Problem description: Some entries follow. Reproduce exactly the lines starting at the one with "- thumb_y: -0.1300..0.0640" and stopping after the one with "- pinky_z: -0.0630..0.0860".

◆ ◆ ◆ ◆ ◆

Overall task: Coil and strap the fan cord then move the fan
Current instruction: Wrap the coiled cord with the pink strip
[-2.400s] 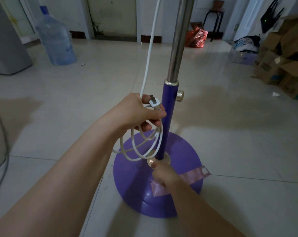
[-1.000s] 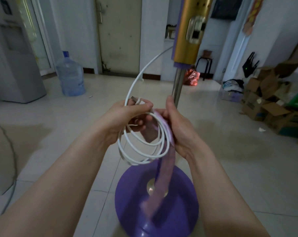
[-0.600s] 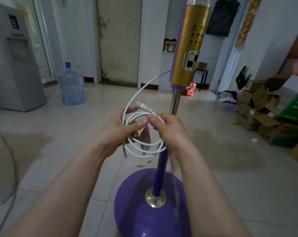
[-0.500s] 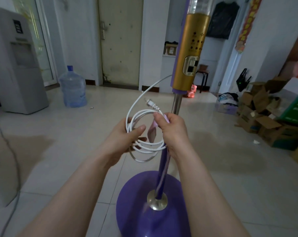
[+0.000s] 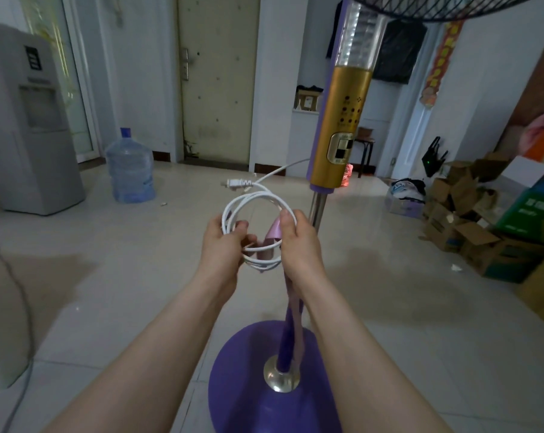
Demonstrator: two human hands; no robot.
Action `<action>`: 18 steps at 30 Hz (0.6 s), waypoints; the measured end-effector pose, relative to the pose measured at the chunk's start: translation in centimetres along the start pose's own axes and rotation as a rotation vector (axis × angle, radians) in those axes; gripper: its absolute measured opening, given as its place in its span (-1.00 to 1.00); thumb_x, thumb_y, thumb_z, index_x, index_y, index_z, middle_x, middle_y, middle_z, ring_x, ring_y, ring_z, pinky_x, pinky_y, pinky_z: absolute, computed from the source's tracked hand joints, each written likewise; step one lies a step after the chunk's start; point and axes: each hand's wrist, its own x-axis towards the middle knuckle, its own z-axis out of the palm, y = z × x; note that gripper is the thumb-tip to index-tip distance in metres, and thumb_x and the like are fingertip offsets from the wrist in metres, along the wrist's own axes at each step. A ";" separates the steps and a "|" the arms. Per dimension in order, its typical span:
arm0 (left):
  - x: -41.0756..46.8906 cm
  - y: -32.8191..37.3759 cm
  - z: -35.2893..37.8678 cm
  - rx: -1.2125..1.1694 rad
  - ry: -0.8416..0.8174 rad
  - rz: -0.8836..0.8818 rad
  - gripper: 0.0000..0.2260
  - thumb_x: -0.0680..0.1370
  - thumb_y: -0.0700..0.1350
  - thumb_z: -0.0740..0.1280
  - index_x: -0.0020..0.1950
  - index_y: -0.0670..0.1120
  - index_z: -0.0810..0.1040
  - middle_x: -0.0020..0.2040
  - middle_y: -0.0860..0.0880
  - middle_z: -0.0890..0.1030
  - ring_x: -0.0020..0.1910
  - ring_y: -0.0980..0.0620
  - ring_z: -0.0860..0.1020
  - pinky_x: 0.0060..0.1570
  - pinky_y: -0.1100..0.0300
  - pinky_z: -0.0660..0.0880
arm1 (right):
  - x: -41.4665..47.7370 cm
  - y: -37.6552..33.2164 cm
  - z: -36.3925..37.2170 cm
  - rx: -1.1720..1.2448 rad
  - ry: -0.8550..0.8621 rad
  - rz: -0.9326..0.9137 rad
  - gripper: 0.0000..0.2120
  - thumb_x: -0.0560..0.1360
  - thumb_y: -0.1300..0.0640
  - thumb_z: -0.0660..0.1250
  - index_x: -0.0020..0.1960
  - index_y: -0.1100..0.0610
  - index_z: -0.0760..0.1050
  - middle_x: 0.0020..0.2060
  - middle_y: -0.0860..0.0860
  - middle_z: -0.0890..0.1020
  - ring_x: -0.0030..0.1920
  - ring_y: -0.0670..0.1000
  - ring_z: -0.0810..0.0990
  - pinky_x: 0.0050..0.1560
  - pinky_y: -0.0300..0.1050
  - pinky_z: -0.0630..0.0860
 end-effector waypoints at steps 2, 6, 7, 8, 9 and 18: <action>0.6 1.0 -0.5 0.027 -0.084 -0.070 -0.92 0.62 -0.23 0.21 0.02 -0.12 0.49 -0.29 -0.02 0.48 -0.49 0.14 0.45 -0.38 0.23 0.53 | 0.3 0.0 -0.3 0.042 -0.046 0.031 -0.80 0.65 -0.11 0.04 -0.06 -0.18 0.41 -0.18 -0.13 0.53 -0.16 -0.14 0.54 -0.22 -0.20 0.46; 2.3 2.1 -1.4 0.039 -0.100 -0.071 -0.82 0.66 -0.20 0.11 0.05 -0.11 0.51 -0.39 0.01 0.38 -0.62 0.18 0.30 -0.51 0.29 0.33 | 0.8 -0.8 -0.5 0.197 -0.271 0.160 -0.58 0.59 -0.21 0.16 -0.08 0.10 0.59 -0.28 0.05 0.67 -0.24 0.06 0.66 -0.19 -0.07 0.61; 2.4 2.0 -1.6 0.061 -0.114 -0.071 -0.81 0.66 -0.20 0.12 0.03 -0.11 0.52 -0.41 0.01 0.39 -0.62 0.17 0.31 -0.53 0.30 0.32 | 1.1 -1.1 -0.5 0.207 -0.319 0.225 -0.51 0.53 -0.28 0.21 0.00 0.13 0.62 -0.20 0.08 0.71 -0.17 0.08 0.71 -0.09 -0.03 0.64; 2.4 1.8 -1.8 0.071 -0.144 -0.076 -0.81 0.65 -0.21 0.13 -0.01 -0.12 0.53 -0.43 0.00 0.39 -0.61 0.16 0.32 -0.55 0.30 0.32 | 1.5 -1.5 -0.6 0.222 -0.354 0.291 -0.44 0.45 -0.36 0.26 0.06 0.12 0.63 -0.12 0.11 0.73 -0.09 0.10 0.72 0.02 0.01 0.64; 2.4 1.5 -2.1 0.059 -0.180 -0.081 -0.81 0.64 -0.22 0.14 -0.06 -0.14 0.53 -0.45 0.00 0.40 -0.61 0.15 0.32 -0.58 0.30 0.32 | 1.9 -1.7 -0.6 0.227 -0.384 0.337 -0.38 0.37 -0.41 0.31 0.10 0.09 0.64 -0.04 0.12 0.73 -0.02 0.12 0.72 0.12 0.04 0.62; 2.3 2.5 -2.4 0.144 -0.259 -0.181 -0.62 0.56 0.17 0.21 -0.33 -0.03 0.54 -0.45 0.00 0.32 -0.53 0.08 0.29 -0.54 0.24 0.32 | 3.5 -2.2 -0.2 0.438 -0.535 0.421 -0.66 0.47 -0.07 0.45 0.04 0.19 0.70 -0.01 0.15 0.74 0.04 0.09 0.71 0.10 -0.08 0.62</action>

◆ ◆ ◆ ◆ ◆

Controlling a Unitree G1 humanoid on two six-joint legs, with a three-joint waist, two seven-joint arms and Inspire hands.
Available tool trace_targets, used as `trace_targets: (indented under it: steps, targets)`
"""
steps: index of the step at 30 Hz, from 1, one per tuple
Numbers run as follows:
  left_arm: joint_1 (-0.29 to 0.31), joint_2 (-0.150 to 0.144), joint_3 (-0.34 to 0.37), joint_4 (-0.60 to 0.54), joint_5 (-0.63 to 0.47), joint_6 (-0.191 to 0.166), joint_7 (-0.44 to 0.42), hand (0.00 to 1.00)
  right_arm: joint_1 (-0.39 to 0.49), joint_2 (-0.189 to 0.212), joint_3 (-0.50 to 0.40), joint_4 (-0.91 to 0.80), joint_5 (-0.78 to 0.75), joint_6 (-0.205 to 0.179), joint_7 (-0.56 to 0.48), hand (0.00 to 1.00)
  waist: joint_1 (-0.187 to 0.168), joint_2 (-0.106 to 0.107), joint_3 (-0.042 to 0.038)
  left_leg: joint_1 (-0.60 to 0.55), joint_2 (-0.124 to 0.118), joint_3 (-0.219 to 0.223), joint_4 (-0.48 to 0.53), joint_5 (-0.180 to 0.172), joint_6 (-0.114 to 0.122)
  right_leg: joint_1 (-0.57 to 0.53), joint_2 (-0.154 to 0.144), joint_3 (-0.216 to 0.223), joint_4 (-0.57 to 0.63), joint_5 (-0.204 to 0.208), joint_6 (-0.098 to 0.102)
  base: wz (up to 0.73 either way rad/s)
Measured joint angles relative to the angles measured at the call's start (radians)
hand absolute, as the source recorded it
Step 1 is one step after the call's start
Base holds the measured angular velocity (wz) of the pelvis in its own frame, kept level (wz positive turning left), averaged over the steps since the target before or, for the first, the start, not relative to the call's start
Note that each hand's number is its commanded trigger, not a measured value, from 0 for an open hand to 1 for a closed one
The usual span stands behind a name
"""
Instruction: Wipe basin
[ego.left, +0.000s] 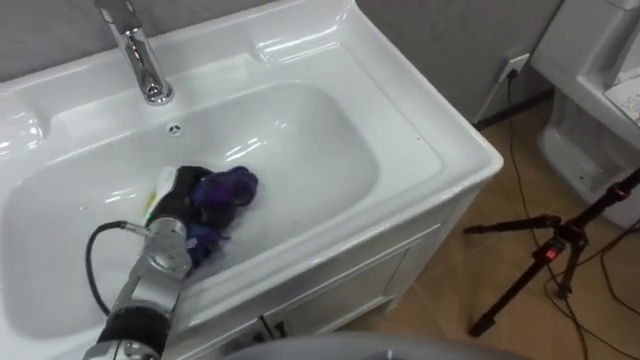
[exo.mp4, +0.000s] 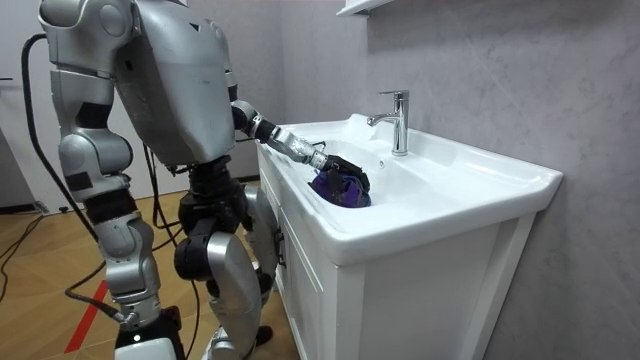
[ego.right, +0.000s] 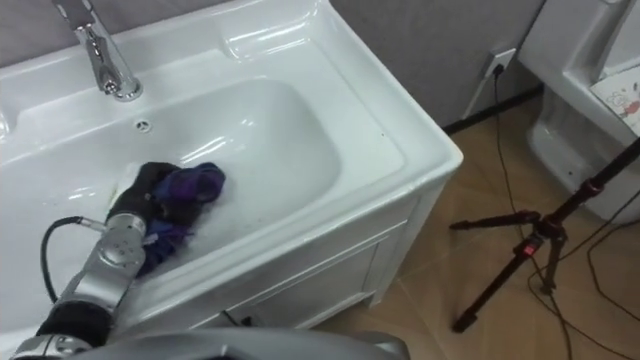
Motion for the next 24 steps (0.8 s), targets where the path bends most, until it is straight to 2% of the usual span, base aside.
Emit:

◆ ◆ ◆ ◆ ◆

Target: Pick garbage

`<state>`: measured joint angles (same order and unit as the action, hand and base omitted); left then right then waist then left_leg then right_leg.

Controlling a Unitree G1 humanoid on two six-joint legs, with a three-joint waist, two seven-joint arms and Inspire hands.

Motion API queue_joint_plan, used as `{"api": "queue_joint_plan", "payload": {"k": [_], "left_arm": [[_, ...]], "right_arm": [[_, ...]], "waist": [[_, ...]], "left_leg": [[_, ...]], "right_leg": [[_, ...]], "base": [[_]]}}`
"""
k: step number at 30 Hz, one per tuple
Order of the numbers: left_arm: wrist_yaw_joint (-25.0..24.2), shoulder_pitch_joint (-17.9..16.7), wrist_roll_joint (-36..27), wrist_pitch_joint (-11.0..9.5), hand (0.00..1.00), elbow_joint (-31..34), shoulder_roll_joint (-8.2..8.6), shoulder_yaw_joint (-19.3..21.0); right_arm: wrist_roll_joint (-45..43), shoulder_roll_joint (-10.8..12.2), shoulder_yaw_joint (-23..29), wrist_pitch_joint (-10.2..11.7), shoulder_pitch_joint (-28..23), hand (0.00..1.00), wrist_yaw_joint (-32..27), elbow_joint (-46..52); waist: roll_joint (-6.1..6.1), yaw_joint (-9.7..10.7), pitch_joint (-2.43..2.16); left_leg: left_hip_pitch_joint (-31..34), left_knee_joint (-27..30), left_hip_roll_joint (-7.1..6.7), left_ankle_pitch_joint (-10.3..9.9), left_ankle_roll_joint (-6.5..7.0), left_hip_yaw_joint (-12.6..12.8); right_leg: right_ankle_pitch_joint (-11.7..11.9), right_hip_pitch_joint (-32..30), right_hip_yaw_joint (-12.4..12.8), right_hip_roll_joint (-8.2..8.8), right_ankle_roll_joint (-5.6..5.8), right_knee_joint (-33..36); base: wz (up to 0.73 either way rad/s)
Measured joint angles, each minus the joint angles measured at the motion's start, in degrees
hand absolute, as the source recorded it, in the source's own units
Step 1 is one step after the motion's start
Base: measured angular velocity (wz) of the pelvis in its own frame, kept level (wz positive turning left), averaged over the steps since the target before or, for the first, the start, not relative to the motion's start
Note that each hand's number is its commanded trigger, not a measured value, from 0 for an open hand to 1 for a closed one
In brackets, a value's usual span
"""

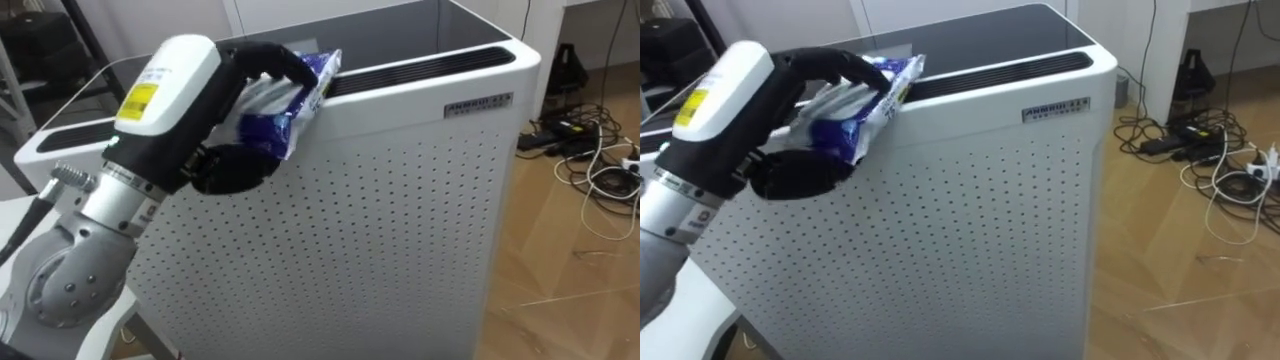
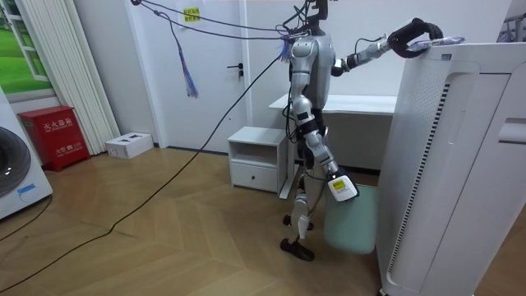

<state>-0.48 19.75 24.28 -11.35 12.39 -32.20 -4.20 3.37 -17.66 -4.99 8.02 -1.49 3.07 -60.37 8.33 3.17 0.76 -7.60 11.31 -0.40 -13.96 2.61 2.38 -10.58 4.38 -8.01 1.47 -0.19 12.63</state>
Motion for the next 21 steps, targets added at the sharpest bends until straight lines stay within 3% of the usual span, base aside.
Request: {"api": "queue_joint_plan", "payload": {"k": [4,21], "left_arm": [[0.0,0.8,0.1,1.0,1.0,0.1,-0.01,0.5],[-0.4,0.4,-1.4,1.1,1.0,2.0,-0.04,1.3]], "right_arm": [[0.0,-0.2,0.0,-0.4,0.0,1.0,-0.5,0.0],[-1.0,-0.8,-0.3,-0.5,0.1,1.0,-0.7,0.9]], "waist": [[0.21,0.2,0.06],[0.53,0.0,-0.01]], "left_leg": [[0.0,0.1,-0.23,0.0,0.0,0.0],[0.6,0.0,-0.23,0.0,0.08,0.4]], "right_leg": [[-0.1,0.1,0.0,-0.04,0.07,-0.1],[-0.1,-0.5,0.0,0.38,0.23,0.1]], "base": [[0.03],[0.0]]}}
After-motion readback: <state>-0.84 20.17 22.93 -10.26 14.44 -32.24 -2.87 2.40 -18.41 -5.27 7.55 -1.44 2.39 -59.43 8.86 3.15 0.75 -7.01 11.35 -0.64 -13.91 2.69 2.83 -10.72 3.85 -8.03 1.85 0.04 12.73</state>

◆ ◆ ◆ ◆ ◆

Exercise result:
  - thumb_y: -0.1300..0.0640
  - thumb_z: -0.0660..0.1250
  - index_x: -0.0020..0.1960
  - index_y: -0.1100..0.0610
  - index_z: -0.0760..0.1050
  - middle_x: 0.0020..0.2060
  - middle_y: -0.0860..0.0860
  - middle_z: -0.0890..0.1020
  - ring_x: -0.0030..0.1920
  - ring_y: -0.0670..0.1000
  - ring_z: -0.0810..0.0990
  - pinky_x: 0.0050..0.1560
  - pinky_y: -0.0300..0.1050
  - pinky_z: -0.0630..0.0860

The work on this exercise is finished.